● **What the task asks**
Copy out the data exactly as it appears, without a single image.
===============
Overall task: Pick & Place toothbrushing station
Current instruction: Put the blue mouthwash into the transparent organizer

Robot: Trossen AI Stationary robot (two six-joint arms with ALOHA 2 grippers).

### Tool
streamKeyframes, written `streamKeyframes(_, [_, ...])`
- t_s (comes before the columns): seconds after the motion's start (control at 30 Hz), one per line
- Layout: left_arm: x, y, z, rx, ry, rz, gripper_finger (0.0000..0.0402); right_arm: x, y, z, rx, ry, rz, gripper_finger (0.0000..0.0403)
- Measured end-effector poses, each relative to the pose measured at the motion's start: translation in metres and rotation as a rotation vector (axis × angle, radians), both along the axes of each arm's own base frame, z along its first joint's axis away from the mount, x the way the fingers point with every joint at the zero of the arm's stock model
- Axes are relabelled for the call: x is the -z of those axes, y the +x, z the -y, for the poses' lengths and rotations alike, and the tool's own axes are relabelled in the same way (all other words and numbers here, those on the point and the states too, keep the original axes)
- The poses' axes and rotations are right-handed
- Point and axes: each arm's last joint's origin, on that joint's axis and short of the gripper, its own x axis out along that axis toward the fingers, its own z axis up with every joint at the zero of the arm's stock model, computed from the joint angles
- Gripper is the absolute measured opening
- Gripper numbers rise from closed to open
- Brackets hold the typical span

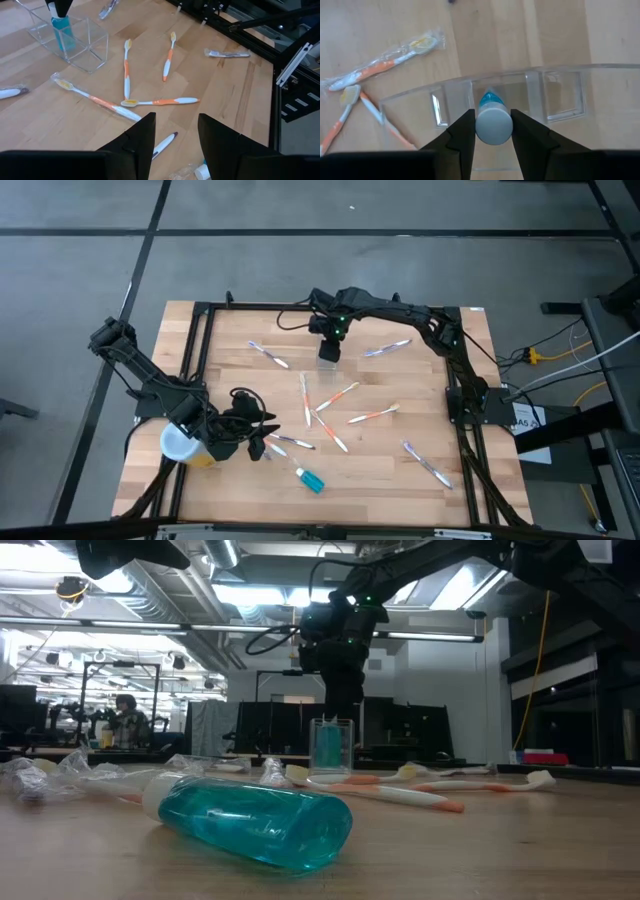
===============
● **Answer for the task**
Overall task: Pick & Place toothbrushing station
Current instruction: Put the blue mouthwash into the transparent organizer

Robot: Trossen AI Stationary robot (two six-joint arms with ALOHA 2 grippers).

### Tool
streamKeyframes, written `streamKeyframes(_, [_, ...])`
- t_s (comes before the columns): seconds after the motion's start (control at 30 Hz), one per line
- Layout: left_arm: x, y, z, rx, ry, rz, gripper_finger (0.0000..0.0402); right_arm: x, y, z, rx, ry, rz, gripper_finger (0.0000..0.0403)
- Measured end-effector poses, each relative to the pose measured at the motion's start: translation in metres and rotation as a rotation vector (axis × angle, radians), both along the axes of each arm's own base frame, z along its first joint's axis away from the mount, x the way the fingers point with every joint at the zero of the arm's stock model
- Axes are relabelled for the call: x is the -z of those axes, y the +x, z the -y, for the poses' lengths and rotations alike, and the tool's own axes are relabelled in the same way (all other words and numbers here, those on the point and the states too, keep the original axes)
- The poses' axes and rotations are right-handed
- Point and axes: each arm's last joint's origin, on that joint's axis and short of the gripper, its own x axis out along that axis toward the fingers, its own z axis up with every joint at the zero of the arm's stock model, computed from the joint angles
- Gripper is the absolute measured opening
- Gripper numbers rise from closed to open
- Brackets hold the typical span

This output contains the full answer.